THE TASK –
Give back exactly the lines of the material below that start at the one holding "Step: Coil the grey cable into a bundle" and end at the last line, minus the pictures.

+ + + +

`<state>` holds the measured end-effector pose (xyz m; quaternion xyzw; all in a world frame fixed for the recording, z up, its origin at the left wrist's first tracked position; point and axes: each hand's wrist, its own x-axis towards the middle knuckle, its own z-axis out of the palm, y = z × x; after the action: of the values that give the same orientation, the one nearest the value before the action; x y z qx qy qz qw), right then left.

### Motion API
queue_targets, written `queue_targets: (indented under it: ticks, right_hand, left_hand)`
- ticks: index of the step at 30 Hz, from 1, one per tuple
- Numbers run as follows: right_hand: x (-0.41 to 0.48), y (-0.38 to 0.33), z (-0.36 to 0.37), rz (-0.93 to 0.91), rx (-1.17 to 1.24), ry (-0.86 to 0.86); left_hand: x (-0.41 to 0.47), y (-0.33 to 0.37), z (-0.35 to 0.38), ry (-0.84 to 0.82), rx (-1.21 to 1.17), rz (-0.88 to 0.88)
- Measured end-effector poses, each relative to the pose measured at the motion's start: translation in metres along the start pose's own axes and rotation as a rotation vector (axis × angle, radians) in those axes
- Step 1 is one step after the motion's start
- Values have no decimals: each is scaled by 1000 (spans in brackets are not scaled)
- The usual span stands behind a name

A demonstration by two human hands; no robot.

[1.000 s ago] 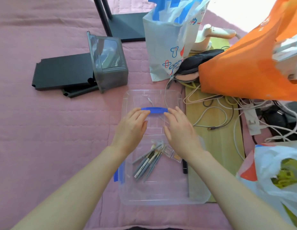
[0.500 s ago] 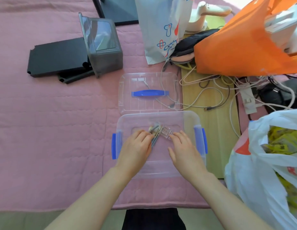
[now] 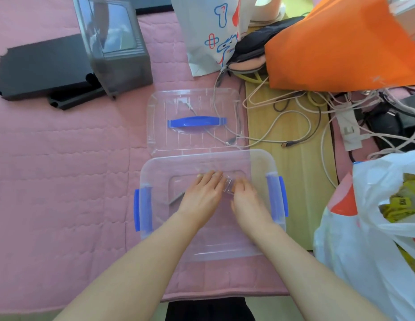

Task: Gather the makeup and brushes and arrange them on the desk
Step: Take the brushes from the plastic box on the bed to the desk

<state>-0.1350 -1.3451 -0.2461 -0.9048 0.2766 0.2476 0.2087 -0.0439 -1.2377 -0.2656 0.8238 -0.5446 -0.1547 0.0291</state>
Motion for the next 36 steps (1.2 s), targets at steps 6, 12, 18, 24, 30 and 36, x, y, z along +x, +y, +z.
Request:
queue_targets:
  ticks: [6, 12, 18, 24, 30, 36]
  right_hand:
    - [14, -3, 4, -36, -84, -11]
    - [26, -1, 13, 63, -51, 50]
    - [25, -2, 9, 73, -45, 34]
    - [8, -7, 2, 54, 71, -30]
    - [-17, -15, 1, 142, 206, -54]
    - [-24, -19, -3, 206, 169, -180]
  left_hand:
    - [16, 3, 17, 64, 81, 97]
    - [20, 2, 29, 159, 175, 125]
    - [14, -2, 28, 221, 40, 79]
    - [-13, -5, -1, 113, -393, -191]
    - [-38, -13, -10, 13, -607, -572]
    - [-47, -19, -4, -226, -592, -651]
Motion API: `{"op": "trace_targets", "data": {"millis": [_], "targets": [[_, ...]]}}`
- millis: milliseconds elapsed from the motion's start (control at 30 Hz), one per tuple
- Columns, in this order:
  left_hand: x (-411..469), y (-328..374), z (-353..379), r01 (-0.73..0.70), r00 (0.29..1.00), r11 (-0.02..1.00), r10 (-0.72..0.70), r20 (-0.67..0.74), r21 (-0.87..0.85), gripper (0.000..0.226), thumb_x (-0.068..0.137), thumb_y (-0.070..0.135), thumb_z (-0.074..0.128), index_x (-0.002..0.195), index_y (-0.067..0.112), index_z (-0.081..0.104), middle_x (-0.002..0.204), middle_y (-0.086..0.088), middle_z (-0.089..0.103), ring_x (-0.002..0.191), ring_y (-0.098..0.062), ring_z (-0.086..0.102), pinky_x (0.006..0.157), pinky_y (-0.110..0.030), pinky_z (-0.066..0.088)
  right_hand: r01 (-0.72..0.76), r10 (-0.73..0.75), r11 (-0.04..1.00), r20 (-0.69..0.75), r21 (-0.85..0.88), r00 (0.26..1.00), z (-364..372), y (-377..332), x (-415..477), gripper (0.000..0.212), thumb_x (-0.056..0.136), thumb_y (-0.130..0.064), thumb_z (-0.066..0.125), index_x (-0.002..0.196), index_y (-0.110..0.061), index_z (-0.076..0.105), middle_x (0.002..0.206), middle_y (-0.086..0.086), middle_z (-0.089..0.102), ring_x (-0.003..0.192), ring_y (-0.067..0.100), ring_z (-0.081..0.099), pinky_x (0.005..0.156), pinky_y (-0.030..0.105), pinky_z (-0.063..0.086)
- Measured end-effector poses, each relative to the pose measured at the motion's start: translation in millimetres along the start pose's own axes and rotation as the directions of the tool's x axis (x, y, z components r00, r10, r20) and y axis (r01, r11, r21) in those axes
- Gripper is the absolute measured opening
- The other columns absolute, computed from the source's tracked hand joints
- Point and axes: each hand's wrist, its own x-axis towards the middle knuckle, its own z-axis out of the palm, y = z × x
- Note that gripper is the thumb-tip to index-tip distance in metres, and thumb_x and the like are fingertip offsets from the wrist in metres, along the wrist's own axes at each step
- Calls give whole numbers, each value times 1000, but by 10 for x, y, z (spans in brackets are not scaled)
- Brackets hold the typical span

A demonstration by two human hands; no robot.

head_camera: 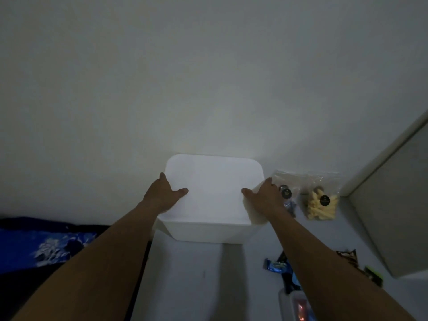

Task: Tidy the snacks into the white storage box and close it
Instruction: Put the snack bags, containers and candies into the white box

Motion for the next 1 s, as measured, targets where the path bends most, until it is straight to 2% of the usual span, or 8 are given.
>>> {"op": "trace_targets", "data": {"millis": [100, 200, 400, 500, 667, 767, 867, 1000], "targets": [[47, 9, 26, 22, 999, 984, -30, -44, -179, 97, 74, 42, 81, 145, 5, 28, 138, -16, 51, 124, -35, 50, 98, -39, 43, -63, 63, 990, 8, 126, 998, 23, 40, 73, 81, 75, -57, 74, 125, 3, 54, 122, 20, 62, 107, 33, 62, 78, 34, 51], [47, 29, 49, 37, 996, 965, -58, -73, -260, 90, 71, 33, 85, 139, 6, 34, 132, -15, 55, 118, -34, 54, 93, -38, 44, -97, 98, 975, 4, 201, 995, 20, 31, 93, 76, 72, -52, 79, 121, 2, 57, 118, 18, 65, 104, 31, 64, 70, 28, 44], [-26, 17, 59, -7, 988, 946, -42, -146, -323, 91, 68, 34, 87, 141, 11, 37, 132, -10, 56, 117, -32, 55, 94, -39, 45, -87, 105, 940, -38, 330, 994, -13, -25, 15, 72, 69, -44, 82, 121, -3, 55, 119, 15, 63, 104, 31, 62, 77, 32, 50], [-58, 18, 34, -28, 985, 941, -31, -168, -338, 93, 69, 38, 85, 143, 12, 35, 136, -11, 53, 119, -32, 54, 98, -43, 46, -60, 91, 936, -74, 346, 993, -119, -107, -49, 70, 70, -45, 77, 125, -9, 54, 122, 12, 62, 110, 32, 60, 84, 36, 51], [-132, 33, -46, -58, 973, 934, -25, -227, -353, 85, 72, 36, 82, 142, 13, 40, 133, -13, 56, 117, -34, 56, 97, -44, 47, 2, 40, 937, -114, 349, 993, -296, -239, -177, 48, 87, -21, 65, 130, -5, 50, 129, 14, 60, 115, 33, 57, 83, 32, 42], [-201, 52, -116, -85, 966, 933, -9, -258, -351, 84, 74, 35, 81, 143, 14, 38, 133, -13, 55, 116, -34, 56, 96, -45, 47, 52, -6, 937, -134, 345, 991, -383, -280, -294, 51, 89, -17, 62, 137, -8, 47, 135, 14, 56, 121, 33, 53, 85, 31, 38], [-277, 91, -217, -123, 960, 916, 13, -278, -381, 83, 75, 32, 81, 143, 15, 37, 134, -13, 53, 117, -34, 55, 97, -46, 47, 99, -45, 929, -155, 357, 987, -456, -323, -409, 53, 90, -17, 62, 139, -9, 45, 136, 14, 55, 122, 34, 52, 93, 38, 43], [-395, 106, -398, -163, 958, 892, 41, -283, -422, 84, 74, 33, 82, 144, 20, 38, 135, -10, 53, 117, -32, 55, 96, -43, 47, 146, -92, 915, -159, 377, 983, -564, -350, -578, 54, 90, -18, 61, 140, -10, 44, 136, 13, 54, 121, 33, 51, 95, 41, 43]]}}
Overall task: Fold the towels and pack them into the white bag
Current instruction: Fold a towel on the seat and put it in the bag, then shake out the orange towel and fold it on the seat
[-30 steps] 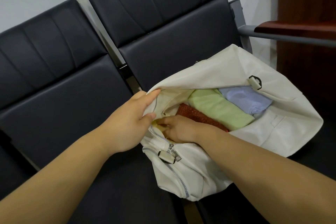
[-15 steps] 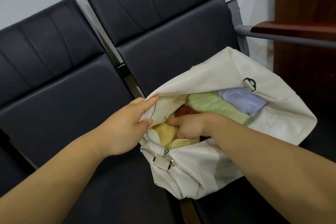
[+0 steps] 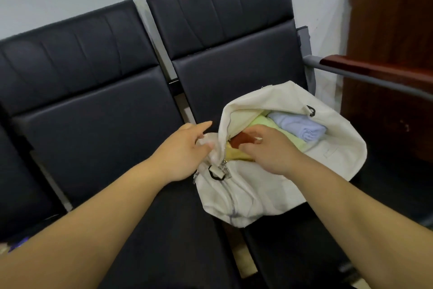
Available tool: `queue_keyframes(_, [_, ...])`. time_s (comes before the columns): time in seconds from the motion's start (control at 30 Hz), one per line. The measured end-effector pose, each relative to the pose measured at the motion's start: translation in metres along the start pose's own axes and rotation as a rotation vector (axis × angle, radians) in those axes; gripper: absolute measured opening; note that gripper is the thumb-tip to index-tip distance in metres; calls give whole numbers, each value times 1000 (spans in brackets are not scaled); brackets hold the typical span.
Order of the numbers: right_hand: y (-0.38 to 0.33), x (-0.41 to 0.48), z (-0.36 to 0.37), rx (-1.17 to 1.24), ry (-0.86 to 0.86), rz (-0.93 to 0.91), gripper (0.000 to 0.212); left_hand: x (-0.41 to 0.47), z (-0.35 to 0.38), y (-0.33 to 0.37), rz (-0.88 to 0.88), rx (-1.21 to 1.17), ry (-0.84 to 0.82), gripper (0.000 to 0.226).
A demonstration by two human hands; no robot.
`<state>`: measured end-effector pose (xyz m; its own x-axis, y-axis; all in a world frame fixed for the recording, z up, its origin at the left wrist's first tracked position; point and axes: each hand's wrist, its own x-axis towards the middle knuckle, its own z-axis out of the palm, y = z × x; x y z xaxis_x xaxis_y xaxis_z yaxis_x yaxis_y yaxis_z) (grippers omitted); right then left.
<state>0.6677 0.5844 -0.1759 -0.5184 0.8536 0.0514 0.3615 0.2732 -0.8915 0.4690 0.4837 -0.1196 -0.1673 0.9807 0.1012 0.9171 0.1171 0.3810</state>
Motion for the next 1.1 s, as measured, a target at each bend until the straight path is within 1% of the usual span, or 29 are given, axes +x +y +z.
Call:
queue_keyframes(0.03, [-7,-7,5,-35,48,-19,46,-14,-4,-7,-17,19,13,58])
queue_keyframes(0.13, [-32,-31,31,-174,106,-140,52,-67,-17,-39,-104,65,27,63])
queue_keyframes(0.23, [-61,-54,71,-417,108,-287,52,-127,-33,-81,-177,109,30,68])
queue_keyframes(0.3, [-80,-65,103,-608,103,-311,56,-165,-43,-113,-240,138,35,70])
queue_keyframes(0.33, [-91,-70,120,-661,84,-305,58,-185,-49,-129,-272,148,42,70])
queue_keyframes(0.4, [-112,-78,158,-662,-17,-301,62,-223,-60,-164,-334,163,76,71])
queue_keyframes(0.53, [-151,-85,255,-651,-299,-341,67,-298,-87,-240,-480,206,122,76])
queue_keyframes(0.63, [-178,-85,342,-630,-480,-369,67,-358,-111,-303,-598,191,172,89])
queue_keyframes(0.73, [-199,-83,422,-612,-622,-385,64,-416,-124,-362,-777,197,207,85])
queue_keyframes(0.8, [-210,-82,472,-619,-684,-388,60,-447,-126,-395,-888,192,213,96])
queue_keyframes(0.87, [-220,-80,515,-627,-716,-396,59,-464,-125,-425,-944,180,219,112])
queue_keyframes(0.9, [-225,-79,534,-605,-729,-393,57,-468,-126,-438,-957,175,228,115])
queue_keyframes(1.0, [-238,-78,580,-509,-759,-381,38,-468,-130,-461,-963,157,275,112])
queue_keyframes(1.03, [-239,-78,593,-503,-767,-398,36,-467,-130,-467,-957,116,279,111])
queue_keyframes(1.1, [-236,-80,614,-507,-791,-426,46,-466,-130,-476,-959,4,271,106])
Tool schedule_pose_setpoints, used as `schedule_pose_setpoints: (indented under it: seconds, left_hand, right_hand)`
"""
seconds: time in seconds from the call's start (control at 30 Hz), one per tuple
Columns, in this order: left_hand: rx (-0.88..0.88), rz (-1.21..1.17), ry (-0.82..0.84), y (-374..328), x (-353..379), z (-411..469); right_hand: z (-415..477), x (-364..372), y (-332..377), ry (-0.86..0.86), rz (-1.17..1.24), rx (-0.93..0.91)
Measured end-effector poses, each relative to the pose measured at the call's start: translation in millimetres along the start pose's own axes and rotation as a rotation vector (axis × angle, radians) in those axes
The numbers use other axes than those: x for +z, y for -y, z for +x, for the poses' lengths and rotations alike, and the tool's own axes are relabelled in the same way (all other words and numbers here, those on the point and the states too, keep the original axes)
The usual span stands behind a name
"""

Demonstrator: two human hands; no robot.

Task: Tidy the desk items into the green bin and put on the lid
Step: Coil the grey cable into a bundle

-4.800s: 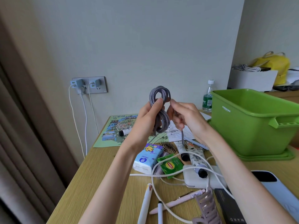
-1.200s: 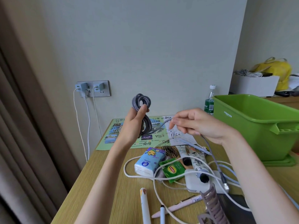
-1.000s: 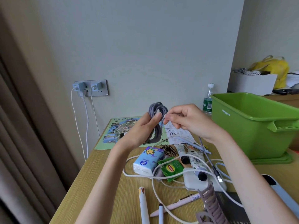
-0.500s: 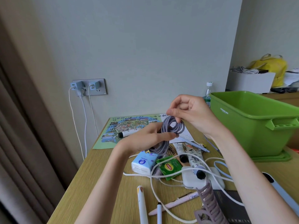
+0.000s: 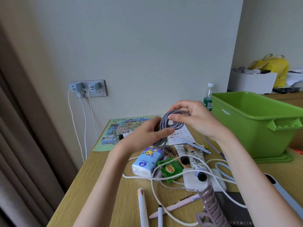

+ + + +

WRITTEN REPLY –
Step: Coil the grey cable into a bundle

-4.800s: 
-1.200s: 
-1.000s: 
-0.500s: 
+0.000s: 

No more output is required for the exercise.